→ **Exercise requirements**:
Can you find the lines of the listing that include "such" and copy every one?

→ **Exercise inputs**:

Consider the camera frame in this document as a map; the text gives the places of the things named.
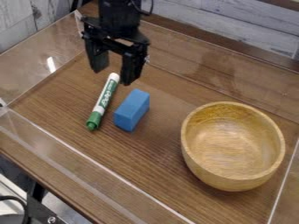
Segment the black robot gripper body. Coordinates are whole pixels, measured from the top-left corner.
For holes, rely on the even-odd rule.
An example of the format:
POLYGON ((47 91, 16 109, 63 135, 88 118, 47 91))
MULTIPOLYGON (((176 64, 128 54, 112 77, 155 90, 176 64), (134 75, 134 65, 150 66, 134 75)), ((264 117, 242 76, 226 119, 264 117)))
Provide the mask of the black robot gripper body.
POLYGON ((150 46, 148 37, 139 31, 142 16, 151 11, 142 9, 142 0, 98 0, 98 17, 84 17, 83 39, 100 41, 107 49, 120 50, 134 44, 150 46))

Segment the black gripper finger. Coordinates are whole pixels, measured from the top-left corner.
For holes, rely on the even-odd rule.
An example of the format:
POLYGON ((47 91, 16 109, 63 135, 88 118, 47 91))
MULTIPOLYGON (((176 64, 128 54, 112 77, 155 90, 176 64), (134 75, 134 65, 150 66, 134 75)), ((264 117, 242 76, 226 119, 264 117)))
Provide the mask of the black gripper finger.
POLYGON ((122 69, 120 69, 120 82, 124 86, 140 77, 143 66, 146 63, 148 45, 134 44, 120 50, 122 55, 122 69))
POLYGON ((91 69, 98 74, 108 67, 108 48, 106 45, 91 38, 86 38, 86 51, 88 55, 88 63, 91 69))

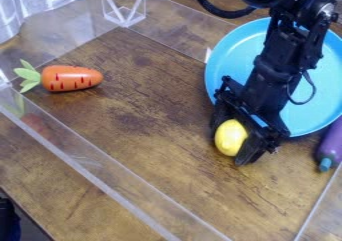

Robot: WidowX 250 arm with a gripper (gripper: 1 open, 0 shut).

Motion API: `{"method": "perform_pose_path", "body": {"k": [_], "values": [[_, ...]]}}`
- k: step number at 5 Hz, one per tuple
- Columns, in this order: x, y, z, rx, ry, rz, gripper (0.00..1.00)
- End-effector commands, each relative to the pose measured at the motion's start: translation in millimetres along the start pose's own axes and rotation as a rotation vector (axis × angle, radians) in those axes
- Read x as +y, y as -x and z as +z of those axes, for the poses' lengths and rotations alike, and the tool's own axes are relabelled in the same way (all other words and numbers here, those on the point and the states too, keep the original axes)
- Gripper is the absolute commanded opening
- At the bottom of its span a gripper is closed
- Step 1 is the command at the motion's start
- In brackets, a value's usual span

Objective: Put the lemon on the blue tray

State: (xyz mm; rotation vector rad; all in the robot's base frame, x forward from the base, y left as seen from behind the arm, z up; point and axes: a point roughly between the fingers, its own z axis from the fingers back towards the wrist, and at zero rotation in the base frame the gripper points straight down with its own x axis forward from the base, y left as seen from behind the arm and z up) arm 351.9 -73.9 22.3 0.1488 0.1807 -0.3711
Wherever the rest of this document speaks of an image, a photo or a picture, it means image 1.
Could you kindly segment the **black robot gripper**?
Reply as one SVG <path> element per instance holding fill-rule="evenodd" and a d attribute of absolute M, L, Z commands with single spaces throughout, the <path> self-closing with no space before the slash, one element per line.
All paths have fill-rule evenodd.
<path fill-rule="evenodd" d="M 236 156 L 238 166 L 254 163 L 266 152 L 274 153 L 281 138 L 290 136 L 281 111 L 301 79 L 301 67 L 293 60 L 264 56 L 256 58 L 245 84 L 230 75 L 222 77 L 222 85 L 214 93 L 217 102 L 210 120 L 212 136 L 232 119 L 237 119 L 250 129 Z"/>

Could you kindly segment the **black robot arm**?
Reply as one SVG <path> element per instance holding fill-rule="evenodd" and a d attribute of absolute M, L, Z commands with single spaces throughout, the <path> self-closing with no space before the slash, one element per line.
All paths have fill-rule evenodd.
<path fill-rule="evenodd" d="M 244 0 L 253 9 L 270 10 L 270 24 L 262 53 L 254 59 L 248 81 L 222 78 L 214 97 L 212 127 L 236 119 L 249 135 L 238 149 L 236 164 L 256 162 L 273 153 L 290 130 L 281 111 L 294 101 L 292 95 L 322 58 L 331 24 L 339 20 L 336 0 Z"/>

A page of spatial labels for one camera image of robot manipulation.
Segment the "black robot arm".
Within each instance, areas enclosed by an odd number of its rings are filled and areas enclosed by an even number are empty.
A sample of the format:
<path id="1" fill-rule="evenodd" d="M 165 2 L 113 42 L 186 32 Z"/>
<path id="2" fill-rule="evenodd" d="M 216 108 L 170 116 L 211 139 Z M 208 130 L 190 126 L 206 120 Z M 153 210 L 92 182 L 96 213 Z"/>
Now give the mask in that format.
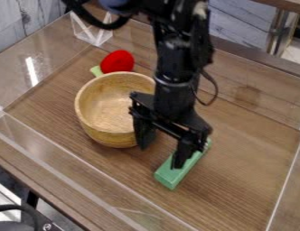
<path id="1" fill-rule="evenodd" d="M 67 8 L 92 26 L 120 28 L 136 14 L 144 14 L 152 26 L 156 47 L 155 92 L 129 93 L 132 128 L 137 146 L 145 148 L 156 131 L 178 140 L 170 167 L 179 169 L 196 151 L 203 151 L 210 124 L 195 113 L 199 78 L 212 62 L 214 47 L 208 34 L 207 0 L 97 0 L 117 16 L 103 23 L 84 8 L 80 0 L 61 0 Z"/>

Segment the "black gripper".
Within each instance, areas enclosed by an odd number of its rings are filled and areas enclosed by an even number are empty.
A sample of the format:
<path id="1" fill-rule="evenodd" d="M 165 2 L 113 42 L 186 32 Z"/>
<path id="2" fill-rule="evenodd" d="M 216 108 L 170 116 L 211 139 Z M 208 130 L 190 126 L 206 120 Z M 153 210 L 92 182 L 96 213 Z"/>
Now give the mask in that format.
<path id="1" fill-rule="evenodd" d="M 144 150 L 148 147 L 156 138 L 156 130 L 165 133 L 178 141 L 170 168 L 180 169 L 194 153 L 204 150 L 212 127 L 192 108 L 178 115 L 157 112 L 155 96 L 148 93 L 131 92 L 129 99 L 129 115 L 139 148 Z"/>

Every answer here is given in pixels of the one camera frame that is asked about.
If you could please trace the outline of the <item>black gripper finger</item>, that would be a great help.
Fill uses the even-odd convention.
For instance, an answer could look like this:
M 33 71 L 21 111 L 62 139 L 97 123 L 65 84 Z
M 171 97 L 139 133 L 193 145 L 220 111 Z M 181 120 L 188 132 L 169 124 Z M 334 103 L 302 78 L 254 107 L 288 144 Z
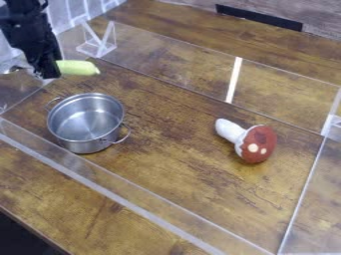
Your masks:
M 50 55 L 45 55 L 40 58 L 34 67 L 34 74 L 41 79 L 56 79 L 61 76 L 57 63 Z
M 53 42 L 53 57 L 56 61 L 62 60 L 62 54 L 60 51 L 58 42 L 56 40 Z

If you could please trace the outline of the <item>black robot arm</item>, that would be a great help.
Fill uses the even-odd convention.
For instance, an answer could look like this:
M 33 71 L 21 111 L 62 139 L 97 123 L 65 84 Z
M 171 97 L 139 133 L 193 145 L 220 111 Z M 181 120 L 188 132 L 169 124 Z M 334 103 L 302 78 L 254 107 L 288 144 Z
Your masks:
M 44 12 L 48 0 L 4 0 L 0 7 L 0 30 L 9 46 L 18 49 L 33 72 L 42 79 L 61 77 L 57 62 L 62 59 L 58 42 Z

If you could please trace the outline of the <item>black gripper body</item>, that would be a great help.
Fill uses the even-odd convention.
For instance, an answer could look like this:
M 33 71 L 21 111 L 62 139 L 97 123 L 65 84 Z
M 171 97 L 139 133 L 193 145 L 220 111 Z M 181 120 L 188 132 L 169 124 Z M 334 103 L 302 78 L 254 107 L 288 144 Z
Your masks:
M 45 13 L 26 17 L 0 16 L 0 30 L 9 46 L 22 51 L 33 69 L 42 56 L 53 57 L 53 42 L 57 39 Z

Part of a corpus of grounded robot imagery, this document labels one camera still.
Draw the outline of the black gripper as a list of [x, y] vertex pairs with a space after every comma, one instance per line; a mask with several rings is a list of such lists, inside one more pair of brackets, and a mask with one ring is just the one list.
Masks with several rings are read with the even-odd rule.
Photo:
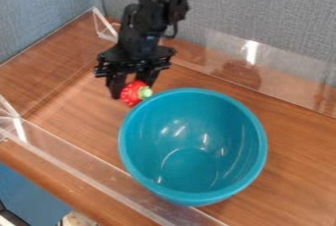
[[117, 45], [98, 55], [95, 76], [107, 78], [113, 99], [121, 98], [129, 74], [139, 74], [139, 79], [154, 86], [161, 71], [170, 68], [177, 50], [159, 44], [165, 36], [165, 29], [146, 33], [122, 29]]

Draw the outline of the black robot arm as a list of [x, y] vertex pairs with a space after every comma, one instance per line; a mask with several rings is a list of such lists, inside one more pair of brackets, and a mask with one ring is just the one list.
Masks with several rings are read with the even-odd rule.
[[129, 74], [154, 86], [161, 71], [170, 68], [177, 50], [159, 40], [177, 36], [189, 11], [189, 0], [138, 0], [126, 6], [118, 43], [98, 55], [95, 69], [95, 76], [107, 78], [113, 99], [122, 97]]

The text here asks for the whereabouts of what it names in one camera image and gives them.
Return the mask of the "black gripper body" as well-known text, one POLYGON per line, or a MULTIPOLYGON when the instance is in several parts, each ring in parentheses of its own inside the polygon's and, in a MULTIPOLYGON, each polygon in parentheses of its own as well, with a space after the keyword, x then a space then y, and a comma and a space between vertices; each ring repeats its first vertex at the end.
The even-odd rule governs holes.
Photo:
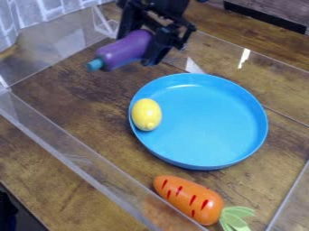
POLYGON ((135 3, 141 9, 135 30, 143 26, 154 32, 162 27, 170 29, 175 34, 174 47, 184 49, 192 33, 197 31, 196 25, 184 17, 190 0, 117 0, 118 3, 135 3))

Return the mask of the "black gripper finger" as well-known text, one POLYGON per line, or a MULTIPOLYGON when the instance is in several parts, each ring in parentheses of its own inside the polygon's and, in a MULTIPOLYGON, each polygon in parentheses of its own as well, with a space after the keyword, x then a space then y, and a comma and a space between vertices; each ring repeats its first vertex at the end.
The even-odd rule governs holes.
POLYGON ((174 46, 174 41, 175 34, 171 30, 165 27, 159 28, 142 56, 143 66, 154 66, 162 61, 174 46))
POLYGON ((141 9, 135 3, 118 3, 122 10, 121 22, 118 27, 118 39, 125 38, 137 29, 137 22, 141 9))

→ **Result of this exercise**:
Draw the outline of the black gripper as a list of [x, y] vertex pairs with a space after every comma, one instance per line; a mask with several rings is a list of such lists, inside one more pair of brackets, and a mask with one ring is just the one list.
Draw the outline of the black robot arm as a list of [x, y] vertex pairs with a space after every comma, one instance per line; a mask with several rings is a list of such lists, inside one more pair of brackets, and a mask with one ring is just the one list.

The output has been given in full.